390143 Metabolic Engineering of an Oleaginous Yeast for Cost-Effective Lipid Production

Wednesday, November 19, 2014: 9:24 AM
204 (Hilton Atlanta)
Kangjian Qiao, Department of Chemical Engineering, Massachusetts Institute of Technology, Cambridge, MA and Gregory Stephanopoulos, Chemical Engineering, Massachusetts Institute of Technology, Cambridge, MA

Lipids are an important product that can be used for the production of biofuels such as biodiesel. The latter is presently produced from vegetables and seed oils, however, its long-term cost-effective production should utilize carbohydrate feedstocks for optimal land use. To this end, we have engineered an oleaginous yeast for the high yield conversion of carbohydrates to lipids and accumulation at high titers. In light of the analysis on mammalian cellular obese phenotype, the engineering strategy followed a push-pull approach whereby the fatty acid synthesis pathway was enhanced through the overexpression of Acetyl-CoA-Carboxylase (ACC1) along with the downstream lipid storage pathway for lipid sequestration in lipid bodies.
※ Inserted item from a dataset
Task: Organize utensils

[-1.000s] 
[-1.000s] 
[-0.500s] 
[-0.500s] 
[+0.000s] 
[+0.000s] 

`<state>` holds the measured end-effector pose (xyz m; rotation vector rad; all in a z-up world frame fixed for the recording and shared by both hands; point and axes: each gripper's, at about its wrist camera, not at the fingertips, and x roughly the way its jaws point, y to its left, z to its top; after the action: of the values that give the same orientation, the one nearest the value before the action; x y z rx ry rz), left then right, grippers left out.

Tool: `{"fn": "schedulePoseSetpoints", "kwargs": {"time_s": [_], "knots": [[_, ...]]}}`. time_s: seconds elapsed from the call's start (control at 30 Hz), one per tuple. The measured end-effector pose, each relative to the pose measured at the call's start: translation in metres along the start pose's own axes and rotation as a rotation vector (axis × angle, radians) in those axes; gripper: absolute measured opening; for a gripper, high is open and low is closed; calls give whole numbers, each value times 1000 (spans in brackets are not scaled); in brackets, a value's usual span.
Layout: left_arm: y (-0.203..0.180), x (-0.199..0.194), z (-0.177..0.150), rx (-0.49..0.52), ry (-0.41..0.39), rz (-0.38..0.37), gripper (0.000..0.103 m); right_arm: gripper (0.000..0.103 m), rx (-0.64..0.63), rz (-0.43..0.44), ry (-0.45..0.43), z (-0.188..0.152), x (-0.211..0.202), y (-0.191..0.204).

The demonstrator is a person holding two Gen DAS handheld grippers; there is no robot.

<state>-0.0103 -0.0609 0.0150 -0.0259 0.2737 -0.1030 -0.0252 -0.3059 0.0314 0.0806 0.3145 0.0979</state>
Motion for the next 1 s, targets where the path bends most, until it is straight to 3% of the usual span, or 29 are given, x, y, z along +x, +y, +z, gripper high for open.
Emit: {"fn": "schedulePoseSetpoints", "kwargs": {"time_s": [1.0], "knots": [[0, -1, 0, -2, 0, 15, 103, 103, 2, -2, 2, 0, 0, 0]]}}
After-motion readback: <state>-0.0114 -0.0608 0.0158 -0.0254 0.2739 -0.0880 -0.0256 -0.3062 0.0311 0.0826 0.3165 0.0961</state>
We found that both pathways are important for optimal conversion yield and productivity, which is further obtained by minimizing citrate byproduct formation and maximizing pathway throughput. Pathway throughput is maximized by reducing or eliminating regulation of fatty acid synthesis, a goal that was achieved through the modulation of various target desaturase-expressing genes. This strategy yielded sharp increases in overall growth rate and lipid synthesis in small-scale flasks and bioreactor runs. Altogether, our work demonstrates the development of an engineered oleaginous yeast, with high lipids titer and yield, which is an important step towards the development of a cost-effective process for biodiesel production from renewable resources.